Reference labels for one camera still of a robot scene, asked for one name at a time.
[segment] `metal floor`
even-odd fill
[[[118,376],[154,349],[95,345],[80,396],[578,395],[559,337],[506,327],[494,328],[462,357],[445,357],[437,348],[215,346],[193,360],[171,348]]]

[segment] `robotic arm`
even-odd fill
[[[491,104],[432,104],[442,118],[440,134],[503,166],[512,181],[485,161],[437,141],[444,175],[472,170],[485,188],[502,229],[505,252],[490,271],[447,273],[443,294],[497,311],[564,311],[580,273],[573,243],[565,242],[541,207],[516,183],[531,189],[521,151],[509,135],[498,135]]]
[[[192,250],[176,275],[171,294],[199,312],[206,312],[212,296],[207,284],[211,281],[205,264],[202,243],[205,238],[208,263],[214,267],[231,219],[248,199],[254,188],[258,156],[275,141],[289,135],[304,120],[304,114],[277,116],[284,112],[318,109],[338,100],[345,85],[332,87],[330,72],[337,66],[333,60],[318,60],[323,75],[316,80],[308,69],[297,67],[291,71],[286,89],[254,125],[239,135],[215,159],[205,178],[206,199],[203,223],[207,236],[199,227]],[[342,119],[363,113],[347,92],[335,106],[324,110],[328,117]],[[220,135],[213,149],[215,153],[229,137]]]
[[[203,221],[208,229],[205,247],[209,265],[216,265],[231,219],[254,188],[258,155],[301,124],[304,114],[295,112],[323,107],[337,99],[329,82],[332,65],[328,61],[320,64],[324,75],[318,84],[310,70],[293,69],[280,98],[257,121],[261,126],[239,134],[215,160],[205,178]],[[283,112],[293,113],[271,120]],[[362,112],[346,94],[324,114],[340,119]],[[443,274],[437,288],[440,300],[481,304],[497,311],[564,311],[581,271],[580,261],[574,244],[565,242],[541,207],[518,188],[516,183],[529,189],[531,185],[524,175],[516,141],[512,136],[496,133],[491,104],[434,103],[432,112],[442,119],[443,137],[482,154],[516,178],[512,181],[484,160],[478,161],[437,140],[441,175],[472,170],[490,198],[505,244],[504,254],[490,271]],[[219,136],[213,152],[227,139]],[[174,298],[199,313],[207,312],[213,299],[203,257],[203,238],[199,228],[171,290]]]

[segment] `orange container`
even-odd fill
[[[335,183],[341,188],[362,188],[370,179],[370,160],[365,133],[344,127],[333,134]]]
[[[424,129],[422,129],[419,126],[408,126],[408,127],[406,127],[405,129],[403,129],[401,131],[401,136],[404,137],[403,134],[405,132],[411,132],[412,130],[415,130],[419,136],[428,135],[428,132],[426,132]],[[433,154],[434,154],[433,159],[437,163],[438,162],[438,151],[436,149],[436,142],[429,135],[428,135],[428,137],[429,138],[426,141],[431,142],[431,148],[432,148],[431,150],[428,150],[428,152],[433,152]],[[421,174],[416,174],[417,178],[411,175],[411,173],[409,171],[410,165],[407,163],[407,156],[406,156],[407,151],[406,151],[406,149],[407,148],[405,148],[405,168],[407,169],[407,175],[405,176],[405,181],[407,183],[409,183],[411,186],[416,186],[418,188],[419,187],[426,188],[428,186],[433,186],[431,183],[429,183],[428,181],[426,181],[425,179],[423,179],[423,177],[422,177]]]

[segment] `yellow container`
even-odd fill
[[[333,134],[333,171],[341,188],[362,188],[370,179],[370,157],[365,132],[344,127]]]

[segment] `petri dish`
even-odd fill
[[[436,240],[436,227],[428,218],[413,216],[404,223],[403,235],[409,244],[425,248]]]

-.-.-

PROBLEM:
Select every line of the material above holding the word "segment" and copy it.

EXERCISE SOLUTION:
[segment] `metal floor`
[segment] `robotic arm`
[segment] `orange container`
[segment] `yellow container`
[segment] `petri dish`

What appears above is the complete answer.